Re: [HTCondor-users] dagman job submit times




On Mar 18, 2013, at 1:14 PM, R. Kent Wenger wrote:

On Mon, 18 Mar 2013, Stephen Pietrowicz wrote:

We've got a pool of nodes totaling about 1000 cores.  We have a DAGman submit the jobs.   In the configuration, we have:

DAGMAN_MAX_SUBMITS_PER_INTERVAL=1000
DAGMAN_SUBMIT_DELAY=0
DAGMAN_USER_LOG_SCAN_INTERVAL=5

When we look at the log files, we're only seeing 23 or 23 jobs submitted per second, sometimes as low as 11-15 per second.  (This is all from information gathered from the .log file Condor generates).

Is this expected behavior, or is there something else we need to figure to have DAGman increase the submission rate?

I haven't run a test on this in a while, but I think the numbers you're seeing are pretty much what is expected.  The last time we tested this, the overhead of DAGMan itself was pretty minimal, and the submission rate largely depended on how long a condor_submit command took to run, which largely depends on how busy your schedd is.
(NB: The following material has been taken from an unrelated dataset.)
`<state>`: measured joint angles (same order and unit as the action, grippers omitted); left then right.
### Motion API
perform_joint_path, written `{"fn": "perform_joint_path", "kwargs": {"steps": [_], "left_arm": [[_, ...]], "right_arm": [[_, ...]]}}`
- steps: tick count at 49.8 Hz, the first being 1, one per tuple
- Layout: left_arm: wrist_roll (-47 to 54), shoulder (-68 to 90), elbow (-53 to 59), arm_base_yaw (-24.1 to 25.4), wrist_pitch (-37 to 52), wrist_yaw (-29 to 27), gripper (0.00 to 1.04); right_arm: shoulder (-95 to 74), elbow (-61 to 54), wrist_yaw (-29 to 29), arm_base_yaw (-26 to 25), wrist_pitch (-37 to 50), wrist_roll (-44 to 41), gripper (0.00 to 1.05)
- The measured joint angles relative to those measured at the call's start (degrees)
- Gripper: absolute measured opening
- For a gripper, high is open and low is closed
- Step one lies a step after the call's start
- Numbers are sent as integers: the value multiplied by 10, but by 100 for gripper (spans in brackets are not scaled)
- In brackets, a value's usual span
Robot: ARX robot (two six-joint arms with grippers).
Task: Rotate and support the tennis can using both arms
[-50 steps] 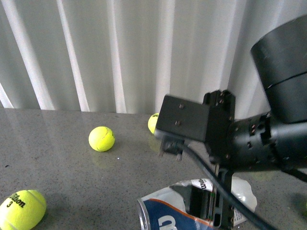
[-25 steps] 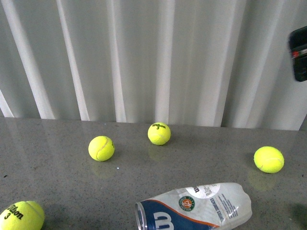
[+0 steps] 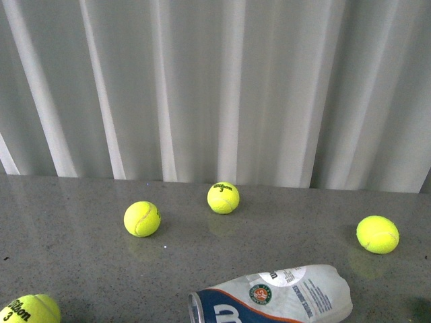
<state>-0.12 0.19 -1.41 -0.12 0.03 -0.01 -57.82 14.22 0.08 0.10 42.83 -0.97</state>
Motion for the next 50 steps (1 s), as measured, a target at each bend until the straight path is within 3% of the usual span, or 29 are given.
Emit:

There's simple way to test this -- just make a script that does, say, 100 consecutive condor_submits, without any kind of logic, and time how long that takes to run.  That should give you a good idea whether your DAGMan is causing any significant overhead.

Kent Wenger
CHTC Team

Would it be better to have something like this in one submit file:

universe = vanilla
executable = /path/to/my/executable
arguments = arg1 arg2 arg3
queue
arguments = newArg1 newArg2 newArg3
queue
changing the arguments for each of the 1000 jobs, and queuing them up separately?  If it works the way I think it would, we could do one condor_submit and have it queue everything from there.   I'd have to think of what the implications would be for our jobs, since we're using a diamond DAG right now to run a "preJob" to set everything up and then running the rest of the jobs (which rely on the preJob results).